- TASK PROMPT -
This exercise calls for a copy of every line in the listing below that carries the word "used".

- PROVIDED DATA -
------------------------------------------------------------------------

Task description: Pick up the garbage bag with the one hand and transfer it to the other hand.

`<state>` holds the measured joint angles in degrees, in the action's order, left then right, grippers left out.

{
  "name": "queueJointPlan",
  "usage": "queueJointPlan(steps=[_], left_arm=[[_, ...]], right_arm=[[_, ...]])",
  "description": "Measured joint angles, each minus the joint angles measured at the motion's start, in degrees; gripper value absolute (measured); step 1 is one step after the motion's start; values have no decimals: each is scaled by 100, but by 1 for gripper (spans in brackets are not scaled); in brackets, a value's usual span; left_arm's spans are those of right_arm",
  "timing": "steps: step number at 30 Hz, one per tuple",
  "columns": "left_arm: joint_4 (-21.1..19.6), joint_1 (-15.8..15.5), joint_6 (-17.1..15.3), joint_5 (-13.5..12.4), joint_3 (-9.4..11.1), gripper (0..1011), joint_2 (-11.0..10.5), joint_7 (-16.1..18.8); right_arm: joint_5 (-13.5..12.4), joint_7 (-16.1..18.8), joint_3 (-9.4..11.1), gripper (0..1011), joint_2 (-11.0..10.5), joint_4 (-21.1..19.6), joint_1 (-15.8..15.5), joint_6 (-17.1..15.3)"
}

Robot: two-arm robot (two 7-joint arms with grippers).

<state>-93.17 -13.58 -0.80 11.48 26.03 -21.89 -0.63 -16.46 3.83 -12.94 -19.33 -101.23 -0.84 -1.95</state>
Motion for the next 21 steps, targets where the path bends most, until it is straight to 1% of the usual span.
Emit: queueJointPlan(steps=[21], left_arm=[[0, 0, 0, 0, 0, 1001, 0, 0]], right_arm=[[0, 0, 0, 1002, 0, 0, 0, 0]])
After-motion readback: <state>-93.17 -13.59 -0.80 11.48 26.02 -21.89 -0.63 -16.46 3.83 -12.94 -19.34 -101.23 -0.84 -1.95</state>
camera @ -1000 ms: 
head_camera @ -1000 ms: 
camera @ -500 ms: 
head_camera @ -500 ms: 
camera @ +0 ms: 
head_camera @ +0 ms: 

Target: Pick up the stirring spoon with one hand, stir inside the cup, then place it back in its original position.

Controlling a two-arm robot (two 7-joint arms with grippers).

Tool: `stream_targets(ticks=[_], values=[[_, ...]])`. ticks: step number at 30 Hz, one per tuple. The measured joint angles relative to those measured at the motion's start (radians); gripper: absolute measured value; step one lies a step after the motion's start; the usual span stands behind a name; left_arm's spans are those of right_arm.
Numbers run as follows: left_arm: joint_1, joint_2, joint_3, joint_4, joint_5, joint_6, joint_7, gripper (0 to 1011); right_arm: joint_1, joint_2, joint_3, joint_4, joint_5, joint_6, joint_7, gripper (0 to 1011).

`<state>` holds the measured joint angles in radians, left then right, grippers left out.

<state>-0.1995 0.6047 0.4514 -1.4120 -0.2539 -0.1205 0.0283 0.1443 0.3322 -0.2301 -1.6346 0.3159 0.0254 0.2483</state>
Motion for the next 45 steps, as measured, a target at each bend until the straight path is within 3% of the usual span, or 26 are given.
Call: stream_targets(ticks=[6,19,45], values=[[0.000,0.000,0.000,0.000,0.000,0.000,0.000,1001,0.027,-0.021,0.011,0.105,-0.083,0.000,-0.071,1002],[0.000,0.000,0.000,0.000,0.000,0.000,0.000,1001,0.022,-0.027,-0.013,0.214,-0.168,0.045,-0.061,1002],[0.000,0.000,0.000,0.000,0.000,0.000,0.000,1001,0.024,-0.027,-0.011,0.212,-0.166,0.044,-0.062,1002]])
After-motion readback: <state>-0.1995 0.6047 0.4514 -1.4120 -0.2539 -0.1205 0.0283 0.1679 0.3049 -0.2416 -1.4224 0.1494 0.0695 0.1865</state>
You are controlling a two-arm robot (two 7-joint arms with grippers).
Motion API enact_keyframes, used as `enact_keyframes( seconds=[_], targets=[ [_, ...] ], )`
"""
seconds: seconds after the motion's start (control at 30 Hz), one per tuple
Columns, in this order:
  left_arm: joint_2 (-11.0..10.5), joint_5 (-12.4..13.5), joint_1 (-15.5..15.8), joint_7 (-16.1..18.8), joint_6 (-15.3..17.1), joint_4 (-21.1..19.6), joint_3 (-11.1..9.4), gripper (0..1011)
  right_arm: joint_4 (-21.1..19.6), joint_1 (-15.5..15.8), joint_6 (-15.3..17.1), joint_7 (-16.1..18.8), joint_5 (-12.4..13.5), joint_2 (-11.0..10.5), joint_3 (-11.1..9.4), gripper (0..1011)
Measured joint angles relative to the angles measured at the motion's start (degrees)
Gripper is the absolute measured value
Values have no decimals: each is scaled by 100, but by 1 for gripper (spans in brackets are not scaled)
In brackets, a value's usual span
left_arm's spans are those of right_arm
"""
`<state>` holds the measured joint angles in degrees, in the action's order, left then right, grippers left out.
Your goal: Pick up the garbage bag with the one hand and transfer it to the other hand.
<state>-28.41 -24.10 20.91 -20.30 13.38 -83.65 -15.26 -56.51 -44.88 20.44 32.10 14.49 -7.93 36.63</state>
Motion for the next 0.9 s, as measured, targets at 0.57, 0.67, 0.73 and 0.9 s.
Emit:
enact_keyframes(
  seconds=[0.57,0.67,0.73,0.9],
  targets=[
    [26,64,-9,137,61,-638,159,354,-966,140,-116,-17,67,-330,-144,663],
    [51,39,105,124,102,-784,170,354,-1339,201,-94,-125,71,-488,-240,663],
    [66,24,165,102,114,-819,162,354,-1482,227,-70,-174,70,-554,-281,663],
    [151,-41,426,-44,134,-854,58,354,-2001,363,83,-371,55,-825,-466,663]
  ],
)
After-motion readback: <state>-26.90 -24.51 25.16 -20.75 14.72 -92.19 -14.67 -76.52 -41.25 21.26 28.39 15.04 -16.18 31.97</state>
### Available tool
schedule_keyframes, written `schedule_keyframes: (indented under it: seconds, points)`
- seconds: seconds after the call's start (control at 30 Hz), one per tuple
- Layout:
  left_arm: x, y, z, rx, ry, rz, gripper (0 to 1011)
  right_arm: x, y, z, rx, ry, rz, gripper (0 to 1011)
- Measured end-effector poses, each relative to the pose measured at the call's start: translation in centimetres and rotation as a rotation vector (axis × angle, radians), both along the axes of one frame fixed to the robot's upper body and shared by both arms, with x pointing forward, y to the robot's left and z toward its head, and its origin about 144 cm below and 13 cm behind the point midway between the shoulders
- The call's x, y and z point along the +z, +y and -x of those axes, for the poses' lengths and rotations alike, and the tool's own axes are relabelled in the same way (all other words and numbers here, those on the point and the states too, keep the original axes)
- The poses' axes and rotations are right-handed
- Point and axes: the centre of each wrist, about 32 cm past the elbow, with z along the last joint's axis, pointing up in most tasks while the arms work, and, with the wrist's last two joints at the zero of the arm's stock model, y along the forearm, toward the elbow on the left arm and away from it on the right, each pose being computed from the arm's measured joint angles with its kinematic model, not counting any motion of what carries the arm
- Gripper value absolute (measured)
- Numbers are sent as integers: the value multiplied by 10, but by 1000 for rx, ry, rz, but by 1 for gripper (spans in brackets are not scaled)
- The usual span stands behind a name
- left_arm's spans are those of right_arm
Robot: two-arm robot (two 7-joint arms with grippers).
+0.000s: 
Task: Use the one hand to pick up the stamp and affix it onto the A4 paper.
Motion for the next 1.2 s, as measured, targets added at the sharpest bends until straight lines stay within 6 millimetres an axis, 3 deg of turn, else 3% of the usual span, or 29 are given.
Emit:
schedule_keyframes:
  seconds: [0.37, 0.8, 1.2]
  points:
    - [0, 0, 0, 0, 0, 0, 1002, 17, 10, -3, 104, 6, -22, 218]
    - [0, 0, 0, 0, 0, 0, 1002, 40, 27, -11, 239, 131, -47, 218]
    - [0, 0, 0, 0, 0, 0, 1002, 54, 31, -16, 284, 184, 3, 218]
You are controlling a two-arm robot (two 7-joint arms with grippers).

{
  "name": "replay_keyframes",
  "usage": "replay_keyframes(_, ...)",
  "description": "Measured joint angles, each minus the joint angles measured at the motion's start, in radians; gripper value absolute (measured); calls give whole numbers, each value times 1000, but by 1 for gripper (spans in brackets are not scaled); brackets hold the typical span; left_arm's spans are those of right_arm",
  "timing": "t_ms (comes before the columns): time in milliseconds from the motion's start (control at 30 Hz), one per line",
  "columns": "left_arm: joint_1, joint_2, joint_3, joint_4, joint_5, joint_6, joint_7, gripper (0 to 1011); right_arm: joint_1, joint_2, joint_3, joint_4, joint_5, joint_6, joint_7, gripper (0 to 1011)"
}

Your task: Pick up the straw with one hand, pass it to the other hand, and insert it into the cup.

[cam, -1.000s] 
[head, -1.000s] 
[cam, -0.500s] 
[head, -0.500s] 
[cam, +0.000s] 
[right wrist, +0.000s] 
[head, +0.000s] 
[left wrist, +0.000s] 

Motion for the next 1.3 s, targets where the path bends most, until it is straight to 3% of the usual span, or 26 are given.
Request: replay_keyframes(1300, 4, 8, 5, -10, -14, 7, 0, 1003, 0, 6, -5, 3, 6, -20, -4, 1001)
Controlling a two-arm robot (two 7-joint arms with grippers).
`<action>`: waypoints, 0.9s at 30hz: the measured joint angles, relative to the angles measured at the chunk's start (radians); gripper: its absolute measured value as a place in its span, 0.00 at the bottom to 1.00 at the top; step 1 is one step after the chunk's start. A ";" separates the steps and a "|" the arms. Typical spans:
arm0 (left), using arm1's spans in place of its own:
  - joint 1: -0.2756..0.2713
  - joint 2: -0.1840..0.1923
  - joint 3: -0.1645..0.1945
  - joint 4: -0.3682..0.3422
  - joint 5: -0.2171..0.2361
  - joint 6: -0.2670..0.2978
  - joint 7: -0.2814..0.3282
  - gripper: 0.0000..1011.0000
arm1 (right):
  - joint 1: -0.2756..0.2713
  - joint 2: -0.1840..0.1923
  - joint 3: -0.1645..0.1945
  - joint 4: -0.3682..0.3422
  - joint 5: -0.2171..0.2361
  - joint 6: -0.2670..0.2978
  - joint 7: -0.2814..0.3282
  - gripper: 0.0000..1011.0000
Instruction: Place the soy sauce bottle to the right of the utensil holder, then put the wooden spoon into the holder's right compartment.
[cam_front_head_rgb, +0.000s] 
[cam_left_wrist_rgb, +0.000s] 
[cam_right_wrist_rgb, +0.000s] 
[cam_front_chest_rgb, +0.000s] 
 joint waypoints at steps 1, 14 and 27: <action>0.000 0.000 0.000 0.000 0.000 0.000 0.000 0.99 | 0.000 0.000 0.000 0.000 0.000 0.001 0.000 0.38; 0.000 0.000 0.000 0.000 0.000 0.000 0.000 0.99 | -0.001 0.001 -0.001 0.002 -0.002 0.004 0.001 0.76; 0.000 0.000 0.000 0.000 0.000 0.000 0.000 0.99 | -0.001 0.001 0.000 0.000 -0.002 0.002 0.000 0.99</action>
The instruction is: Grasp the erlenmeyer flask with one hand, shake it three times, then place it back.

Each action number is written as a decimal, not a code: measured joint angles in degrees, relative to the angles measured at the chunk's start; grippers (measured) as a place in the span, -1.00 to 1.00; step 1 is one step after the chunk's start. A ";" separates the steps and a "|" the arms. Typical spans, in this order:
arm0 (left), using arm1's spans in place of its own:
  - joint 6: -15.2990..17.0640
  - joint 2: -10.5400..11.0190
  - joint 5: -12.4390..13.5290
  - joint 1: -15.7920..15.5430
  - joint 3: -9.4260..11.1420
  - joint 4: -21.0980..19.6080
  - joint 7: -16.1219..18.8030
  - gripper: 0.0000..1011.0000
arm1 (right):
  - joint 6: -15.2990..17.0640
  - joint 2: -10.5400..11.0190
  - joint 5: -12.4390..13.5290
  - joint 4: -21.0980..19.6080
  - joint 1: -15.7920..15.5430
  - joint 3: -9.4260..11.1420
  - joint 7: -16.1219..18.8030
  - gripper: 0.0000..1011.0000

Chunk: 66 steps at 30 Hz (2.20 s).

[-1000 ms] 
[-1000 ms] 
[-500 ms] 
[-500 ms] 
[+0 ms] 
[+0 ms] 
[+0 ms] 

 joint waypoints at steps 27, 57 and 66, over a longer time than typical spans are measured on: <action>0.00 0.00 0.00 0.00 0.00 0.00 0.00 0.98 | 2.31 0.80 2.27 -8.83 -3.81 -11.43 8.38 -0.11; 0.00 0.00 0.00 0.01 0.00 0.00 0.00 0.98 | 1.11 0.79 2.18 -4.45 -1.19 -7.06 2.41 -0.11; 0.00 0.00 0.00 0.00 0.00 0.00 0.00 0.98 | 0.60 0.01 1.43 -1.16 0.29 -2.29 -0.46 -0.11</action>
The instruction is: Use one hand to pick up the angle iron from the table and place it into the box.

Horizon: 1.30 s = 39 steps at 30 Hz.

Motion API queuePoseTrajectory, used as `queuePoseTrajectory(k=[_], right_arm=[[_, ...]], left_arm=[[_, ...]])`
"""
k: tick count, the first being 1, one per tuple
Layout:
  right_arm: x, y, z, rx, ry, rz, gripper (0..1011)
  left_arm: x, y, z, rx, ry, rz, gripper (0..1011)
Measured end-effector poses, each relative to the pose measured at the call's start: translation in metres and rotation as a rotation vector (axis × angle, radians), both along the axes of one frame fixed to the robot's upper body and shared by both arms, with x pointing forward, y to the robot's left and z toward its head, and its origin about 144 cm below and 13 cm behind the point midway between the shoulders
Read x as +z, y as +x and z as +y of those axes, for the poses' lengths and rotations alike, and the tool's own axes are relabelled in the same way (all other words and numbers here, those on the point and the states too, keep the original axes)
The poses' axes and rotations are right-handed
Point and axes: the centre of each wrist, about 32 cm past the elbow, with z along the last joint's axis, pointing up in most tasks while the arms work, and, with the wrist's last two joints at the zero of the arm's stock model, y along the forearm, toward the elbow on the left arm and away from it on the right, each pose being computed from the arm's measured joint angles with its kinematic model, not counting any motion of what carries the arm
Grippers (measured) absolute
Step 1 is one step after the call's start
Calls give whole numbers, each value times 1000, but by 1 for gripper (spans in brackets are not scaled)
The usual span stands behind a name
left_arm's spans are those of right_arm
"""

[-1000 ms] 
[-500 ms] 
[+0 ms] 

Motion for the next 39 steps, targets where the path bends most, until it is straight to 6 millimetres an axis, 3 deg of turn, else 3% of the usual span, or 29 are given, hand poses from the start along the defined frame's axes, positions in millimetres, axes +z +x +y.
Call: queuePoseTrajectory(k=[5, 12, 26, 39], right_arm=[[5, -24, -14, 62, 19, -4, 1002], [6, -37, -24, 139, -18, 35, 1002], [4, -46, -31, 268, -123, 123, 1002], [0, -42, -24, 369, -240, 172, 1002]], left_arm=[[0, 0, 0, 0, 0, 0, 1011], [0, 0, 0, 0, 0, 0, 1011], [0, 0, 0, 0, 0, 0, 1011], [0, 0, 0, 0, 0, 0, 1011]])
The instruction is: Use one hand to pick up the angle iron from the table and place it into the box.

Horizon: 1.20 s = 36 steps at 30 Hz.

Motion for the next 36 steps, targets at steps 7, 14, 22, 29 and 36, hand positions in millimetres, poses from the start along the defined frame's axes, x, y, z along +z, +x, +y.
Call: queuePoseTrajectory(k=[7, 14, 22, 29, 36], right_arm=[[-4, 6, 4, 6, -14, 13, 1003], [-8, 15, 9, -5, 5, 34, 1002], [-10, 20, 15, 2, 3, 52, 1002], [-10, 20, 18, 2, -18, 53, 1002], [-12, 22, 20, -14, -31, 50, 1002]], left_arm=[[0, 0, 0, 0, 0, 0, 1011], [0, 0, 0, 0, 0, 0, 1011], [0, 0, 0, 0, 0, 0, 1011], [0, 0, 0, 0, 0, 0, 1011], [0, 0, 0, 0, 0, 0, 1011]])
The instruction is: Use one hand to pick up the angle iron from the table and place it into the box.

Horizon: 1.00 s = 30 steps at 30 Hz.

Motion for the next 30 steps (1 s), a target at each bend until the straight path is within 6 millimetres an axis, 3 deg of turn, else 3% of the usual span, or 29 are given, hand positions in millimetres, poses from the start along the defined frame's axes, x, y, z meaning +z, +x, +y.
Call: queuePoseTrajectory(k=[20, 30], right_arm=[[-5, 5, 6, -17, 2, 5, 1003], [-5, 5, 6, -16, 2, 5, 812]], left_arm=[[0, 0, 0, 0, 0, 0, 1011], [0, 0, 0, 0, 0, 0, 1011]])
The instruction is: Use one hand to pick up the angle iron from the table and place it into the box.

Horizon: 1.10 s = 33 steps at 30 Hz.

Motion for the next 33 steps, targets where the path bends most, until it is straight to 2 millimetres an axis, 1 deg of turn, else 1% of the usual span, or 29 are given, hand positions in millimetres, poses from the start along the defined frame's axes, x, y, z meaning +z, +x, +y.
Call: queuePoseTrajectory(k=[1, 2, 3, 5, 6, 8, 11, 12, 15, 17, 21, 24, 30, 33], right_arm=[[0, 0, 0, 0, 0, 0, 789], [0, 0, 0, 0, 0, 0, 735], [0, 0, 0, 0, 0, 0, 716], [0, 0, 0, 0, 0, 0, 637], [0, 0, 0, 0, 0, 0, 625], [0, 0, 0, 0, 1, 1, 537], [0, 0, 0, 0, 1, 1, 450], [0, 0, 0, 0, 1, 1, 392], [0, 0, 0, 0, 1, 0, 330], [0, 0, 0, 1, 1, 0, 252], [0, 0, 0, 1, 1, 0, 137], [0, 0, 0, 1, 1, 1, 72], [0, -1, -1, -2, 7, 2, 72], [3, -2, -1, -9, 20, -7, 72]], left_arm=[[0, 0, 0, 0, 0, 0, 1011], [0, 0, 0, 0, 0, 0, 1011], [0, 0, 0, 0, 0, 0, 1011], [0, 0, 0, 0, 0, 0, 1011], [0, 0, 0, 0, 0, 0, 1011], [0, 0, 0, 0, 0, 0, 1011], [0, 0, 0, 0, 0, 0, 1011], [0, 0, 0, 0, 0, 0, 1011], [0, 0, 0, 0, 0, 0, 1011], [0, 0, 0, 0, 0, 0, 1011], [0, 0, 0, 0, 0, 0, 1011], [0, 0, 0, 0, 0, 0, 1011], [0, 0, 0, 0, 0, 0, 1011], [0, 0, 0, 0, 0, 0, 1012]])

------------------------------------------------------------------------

- SOLUTION FOR THIS TASK -
Motion API enact_keyframes, used as `enact_keyframes( seconds=[_], targets=[ [_, ...] ], )`
Motion API queuePoseTrajectory, used as `queuePoseTrajectory(k=[_], right_arm=[[_, ...]], left_arm=[[_, ...]])`

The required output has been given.